The first challenge faced by these newly minted executives is customer experience management (CEM)—the practice of actively listening to customers, analyzing what they are saying to make better business decisions and measuring the impact of those decisions to drive organizational performance and loyalty. Enter a new technology to address all of the unstructured information that comes from customer interactions – text analytics. Text analytics is specialized software that annotates and restructures text into a form suitable for data mining. Text mining comes from data mining, a statistically rooted approach to classification, clustering, and derivation of association rules. Fortunately, there is much to be learned about how to handle unstructured data from two decades of struggling with similar problems in the structured data world. We now know as needs change and evolve, organizations will require the flexibility to integrate the most appropriate text processing technologies to extract desired information. They must enable users to apply time-tested analytical approaches that can be modified or expanded upon as understanding of issues and opportunities emerges from the data itself. For example, a call center should be able to apply a multi-dimensional analysis (i.e., “slice and dice”) to call center logs and email text for assessing trends, root causes, and relationships between issues, people, time to resolution, etc. Organizations should have the infrastructure, storage, and user interfaces to process and efficiently explore large volumes of data. And they need to easily leverage their existing BI and data warehousing (DW) tools presently used only for structured data analyses, to analyze unstructured data alongside structured data.

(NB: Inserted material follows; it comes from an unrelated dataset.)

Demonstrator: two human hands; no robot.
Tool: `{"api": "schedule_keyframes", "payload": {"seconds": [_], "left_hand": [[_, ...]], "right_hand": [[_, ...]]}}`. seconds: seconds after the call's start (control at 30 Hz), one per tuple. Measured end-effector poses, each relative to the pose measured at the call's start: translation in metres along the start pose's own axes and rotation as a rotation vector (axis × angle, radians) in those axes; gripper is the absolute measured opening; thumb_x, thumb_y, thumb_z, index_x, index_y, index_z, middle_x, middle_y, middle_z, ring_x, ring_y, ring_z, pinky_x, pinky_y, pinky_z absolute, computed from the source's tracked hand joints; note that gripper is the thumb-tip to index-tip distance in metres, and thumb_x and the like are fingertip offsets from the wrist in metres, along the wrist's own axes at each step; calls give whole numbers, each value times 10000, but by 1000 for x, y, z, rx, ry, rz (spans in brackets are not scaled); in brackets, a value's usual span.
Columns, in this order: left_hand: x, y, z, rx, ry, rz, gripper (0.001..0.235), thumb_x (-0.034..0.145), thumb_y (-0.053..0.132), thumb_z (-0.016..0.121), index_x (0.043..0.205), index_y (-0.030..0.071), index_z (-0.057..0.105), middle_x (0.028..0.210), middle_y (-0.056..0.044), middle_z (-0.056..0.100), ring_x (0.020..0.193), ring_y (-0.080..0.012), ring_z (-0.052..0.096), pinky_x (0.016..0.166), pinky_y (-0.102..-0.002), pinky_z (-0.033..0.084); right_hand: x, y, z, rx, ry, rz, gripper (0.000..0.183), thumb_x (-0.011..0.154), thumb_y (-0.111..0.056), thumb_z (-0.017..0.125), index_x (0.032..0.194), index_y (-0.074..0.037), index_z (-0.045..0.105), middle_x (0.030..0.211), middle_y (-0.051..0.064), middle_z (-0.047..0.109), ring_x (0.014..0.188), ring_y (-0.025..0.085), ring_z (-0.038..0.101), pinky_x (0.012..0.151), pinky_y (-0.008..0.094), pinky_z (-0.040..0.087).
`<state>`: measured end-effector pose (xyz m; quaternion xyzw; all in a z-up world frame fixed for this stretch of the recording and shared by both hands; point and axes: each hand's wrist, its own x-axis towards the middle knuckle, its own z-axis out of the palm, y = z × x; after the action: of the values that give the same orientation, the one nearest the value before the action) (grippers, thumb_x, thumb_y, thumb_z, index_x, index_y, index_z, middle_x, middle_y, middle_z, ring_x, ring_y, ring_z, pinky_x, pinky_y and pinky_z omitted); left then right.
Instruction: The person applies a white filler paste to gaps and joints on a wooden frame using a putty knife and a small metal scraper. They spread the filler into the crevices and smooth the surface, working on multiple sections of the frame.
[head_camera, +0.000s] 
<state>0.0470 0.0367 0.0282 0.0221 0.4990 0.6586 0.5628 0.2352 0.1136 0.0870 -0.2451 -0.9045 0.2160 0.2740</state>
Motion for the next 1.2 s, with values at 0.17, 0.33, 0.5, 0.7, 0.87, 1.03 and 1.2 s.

When text analytics are implemented against unstructured customer information, Customer Experience Management will drive significant, quantifiable benefits for the enterprise. In the most effective approaches to CEM, companies use text analytics to collect and analyze intelligence from all of the varied sources of feedback available inside and beyond the enterprise. They grow more intimate with their customers and more agilely adopt informed improvements. The focus is a real-time feedback loop that will result in a continual, systematic capability for measuring and improving customer experience.

The real magic always lives in the intersection of key technologies. Using text analytics for identifying the opportunities and trends from your customers then requires action – cross-selling or up-selling, generally implemented using automated workflows during the customer interaction. The faster and smoother the customer transaction occurs will help ensure “positive” feelings for the customer experience. A carefully architected solution implementation will drive this all important synergy for outstanding competitive results – and happy customers seeking out your company. The new mantra for marketing: Listen to your customers and make them happy.